For many, the pandemic had already ravaged most or all income, Sharkey says.
“There’s an opportunity to think about different ways people who were renting could be in an ownership position,” she notes, hopefully. Maybe with land trusts, or joint ownership, or commercial condos.
Meanwhile, outside developers have swooped in, low-balling entrepreneurs, according to the council—harbingers of post-disaster gentrification. “We want to make sure that the business owners who are here can stay, whenever possible,” Sharkey stresses. “We don’t want to lose what’s predominately an immigrant-run business corridor.”
That’s part of why cleanups helped: “Some businesses have reopened, and they need to send the message that it’s safe.”
That means a lot rides on residents, too. “Are you going to be a patron of these businesses?” Shannon Smith Jones poses to donors.
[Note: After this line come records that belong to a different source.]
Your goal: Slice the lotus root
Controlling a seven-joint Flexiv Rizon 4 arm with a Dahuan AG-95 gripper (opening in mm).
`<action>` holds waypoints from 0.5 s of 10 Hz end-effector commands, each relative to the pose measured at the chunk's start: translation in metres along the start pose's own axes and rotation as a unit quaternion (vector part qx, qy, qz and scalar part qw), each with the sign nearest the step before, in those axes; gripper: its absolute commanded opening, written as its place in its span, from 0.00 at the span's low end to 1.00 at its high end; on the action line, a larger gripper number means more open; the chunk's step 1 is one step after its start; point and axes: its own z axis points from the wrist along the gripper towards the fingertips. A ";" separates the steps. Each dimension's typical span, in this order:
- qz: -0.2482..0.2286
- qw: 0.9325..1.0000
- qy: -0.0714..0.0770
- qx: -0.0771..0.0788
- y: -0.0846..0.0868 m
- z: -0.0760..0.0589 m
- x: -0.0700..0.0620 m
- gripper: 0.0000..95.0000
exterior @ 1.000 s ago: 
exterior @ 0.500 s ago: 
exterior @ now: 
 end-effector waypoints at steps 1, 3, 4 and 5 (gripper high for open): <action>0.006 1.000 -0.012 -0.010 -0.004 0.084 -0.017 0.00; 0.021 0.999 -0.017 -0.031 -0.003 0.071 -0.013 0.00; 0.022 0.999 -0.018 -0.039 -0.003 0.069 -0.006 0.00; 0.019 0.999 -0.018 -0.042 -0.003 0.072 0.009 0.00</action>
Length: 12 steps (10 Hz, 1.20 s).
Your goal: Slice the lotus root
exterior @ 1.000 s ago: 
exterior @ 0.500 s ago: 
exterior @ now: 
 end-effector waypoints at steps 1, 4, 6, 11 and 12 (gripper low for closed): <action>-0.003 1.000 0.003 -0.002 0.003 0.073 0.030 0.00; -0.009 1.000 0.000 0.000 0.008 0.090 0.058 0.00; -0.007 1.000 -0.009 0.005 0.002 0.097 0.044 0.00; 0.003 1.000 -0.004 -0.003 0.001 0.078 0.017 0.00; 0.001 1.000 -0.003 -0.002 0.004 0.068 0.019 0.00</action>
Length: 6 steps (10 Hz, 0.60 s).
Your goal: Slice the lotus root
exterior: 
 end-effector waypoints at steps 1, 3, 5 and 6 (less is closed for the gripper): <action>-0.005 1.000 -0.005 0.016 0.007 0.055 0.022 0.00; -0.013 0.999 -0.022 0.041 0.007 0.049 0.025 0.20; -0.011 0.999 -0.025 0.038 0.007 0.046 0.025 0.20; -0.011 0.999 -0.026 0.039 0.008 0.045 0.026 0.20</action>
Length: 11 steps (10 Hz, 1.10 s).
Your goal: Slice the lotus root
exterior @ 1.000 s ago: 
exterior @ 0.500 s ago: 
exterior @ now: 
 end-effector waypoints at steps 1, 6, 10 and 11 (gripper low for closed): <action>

As executive director of Hope Community, a community development organization in south Minneapolis, Smith Jones wonders if the area’s legion benefactors will forget the cause after hitting “Donate now.”
In the long run, she says, the Twin Cities need policy changes. “I think reparations is a very good start,” she notes, referring to the current hot-button topic of public or private money given to descendants of enslaved Africans. “And I don’t think it has to look like writing everybody a check. How do we give tax breaks to businesses of color? It could be for school, it could be for homes.” (Top of her list? Affordable housing, with property ownership key to wealth building.)
But behavioral changes matter, too.
“With the disbursement of funds from these GoFundMes, I don’t want people to somehow be disappointed in a couple years if they didn’t totally transform these neighborhoods,” Delegard says. “Because it’s just not enough investment. It’s seed money for a bigger shift that is gonna need to happen.”